= Given entries =
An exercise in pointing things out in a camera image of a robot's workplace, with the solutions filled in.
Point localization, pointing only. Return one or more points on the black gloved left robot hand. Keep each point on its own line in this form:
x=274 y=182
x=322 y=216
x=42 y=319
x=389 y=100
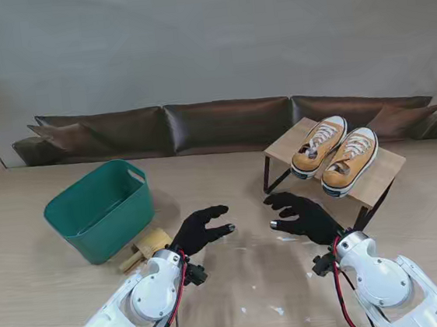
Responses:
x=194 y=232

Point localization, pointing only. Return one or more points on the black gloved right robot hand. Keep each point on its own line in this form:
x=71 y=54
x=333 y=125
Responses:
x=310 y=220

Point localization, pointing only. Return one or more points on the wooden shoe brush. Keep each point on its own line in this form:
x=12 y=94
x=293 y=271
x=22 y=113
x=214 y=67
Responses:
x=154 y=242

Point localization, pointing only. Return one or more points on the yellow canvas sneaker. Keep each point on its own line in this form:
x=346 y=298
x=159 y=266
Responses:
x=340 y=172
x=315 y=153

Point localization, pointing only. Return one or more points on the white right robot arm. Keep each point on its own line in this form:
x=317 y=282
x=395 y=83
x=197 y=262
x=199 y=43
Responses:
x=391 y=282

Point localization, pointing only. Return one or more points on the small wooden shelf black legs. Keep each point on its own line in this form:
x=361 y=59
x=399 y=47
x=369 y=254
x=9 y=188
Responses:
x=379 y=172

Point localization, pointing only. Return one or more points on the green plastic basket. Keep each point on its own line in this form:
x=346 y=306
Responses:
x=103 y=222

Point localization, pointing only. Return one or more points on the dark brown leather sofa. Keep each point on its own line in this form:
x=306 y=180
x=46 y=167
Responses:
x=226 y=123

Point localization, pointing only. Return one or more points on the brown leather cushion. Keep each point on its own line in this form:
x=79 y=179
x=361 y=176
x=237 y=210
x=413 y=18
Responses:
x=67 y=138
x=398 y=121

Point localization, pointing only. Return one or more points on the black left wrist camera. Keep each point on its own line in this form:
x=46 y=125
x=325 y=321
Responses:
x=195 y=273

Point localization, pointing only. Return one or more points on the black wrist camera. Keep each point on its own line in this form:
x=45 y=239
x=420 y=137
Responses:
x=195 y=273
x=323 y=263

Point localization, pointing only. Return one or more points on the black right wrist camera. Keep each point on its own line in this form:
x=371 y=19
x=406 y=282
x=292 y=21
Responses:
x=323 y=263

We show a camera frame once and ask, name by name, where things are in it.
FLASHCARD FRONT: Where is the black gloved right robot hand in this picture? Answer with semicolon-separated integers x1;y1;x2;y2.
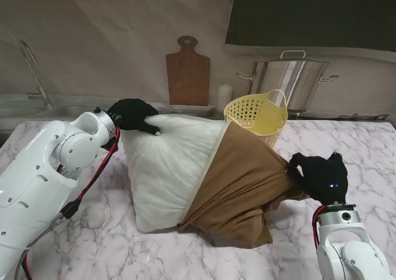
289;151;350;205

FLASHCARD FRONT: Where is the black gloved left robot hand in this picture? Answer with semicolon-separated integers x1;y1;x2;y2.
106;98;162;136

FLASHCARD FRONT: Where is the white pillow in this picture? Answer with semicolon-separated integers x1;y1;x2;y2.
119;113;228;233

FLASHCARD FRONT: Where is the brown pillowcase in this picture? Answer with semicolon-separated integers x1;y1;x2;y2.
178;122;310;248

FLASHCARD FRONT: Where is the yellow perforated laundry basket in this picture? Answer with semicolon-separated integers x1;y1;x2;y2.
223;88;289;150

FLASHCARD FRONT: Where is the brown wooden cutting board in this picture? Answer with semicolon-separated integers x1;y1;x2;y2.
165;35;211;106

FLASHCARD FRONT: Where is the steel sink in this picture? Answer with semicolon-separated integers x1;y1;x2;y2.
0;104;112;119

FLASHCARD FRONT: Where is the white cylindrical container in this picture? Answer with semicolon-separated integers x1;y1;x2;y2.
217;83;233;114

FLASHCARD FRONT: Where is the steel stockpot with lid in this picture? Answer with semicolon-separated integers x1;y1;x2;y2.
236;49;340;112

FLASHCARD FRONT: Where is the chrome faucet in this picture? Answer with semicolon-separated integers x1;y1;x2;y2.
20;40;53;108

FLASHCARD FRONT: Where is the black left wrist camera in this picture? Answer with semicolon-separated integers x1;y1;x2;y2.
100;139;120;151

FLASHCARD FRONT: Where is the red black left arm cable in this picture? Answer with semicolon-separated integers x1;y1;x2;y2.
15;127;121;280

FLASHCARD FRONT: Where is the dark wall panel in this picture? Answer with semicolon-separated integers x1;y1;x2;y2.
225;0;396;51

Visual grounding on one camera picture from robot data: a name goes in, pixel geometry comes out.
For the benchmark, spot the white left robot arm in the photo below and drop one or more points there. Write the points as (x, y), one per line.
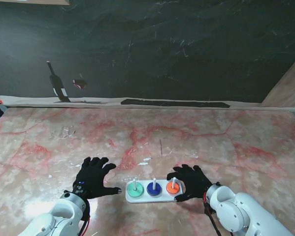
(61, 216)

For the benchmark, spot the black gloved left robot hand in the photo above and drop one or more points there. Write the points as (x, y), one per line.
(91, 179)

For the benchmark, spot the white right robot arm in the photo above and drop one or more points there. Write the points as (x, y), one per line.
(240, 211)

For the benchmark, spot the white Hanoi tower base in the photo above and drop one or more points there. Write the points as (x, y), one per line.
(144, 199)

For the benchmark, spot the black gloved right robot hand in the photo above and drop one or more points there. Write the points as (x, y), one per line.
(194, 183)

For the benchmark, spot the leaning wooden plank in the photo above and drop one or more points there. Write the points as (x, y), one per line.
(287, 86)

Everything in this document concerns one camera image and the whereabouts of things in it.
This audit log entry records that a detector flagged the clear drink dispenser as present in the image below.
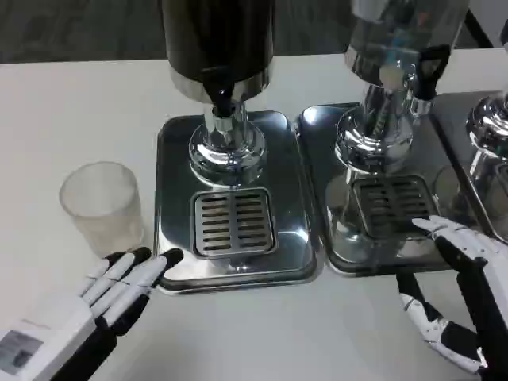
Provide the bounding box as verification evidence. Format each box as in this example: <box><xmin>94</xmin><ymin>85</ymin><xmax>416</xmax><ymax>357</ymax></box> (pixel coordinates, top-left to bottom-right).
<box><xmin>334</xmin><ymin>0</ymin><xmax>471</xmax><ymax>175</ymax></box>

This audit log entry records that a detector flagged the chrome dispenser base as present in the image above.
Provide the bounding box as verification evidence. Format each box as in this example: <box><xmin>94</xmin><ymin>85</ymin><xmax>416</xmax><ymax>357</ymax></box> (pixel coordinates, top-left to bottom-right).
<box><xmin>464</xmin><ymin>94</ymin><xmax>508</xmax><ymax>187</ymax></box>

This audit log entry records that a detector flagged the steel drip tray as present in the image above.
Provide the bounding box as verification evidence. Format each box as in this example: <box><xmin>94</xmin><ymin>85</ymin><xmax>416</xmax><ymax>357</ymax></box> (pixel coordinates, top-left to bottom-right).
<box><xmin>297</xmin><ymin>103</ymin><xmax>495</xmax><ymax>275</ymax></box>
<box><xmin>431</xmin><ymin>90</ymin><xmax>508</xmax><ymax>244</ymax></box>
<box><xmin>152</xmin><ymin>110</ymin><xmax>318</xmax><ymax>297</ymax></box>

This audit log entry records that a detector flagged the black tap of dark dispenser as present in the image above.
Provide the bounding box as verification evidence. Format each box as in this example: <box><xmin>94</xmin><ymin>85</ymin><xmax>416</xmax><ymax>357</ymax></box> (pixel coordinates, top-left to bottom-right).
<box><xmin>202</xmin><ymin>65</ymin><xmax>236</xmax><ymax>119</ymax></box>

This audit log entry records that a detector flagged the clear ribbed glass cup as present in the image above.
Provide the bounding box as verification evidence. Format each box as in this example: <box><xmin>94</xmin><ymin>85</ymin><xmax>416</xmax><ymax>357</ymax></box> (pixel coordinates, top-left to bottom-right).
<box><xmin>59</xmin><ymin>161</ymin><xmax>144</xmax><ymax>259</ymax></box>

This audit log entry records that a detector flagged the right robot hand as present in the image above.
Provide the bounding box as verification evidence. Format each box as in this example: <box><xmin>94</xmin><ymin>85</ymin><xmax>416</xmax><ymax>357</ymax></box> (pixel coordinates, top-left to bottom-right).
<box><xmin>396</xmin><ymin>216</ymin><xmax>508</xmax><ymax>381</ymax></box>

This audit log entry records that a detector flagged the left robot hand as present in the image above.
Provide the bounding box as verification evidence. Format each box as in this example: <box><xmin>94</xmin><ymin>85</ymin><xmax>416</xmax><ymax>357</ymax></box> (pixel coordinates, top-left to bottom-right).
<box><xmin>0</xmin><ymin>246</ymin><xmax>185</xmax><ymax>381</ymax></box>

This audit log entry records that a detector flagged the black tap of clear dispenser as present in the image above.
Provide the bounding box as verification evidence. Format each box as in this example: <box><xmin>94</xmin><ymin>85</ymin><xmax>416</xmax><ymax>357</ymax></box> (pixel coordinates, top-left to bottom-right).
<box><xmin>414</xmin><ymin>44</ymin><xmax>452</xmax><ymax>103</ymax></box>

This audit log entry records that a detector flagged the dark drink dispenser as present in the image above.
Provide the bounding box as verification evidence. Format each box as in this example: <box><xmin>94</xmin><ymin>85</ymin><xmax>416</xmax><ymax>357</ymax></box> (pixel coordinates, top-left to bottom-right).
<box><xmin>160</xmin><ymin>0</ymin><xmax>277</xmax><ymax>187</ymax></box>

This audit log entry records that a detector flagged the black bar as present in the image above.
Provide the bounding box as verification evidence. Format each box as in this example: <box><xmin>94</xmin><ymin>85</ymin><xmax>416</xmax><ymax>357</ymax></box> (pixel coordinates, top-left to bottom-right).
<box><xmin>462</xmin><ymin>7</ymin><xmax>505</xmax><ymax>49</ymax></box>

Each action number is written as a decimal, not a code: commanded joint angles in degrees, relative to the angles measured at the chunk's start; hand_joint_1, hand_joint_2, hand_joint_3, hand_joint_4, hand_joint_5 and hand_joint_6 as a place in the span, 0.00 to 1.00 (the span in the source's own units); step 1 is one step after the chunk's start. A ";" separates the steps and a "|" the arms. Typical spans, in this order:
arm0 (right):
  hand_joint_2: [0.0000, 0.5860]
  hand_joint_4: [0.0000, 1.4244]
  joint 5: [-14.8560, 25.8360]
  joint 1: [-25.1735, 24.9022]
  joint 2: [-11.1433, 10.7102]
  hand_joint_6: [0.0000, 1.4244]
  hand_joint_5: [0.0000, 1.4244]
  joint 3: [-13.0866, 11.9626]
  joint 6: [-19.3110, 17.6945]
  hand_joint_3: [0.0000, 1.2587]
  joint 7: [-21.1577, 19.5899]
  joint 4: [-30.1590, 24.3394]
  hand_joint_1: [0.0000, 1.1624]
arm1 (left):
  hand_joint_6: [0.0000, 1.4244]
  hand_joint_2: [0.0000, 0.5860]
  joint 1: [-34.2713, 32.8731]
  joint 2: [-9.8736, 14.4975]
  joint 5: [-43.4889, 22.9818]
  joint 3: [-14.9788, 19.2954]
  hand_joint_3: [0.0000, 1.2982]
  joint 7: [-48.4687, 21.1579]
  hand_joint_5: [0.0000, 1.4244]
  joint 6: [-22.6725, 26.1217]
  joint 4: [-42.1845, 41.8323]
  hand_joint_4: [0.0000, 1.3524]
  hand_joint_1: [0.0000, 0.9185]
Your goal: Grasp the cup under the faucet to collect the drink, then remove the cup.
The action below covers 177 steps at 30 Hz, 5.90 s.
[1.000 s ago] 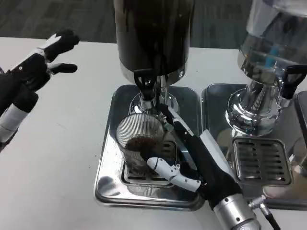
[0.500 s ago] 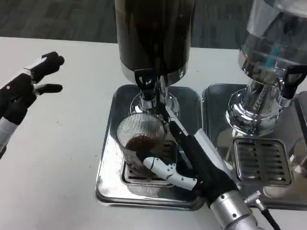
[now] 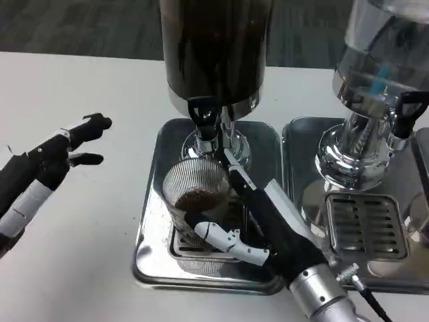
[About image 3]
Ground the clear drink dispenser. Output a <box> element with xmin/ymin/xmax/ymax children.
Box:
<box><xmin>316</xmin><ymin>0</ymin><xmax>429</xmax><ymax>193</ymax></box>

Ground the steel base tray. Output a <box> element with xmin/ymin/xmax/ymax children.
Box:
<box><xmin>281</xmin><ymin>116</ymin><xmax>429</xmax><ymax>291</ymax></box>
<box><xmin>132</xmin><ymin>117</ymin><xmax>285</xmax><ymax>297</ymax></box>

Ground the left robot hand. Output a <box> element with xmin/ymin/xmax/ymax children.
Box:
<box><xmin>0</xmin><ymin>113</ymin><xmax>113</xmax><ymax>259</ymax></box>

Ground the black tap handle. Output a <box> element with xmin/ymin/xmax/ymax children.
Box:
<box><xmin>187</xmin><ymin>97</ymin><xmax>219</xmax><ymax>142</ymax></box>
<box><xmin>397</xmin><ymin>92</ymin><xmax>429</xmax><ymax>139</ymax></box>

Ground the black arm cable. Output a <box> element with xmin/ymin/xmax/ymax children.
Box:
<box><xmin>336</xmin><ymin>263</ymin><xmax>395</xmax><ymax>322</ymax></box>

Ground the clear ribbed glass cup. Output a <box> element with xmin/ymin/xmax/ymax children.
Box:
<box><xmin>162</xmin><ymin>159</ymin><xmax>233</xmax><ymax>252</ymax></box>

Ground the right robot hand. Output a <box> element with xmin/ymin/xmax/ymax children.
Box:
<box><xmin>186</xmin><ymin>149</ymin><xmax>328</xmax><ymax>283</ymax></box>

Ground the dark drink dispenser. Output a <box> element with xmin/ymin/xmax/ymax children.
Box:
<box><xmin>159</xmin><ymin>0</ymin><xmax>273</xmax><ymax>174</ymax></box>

= Required work =
Whenever the string "ribbed" turns up in a line of the material, that line counts; say how many such lines there are, giving the number only.

= Output for this exercise =
2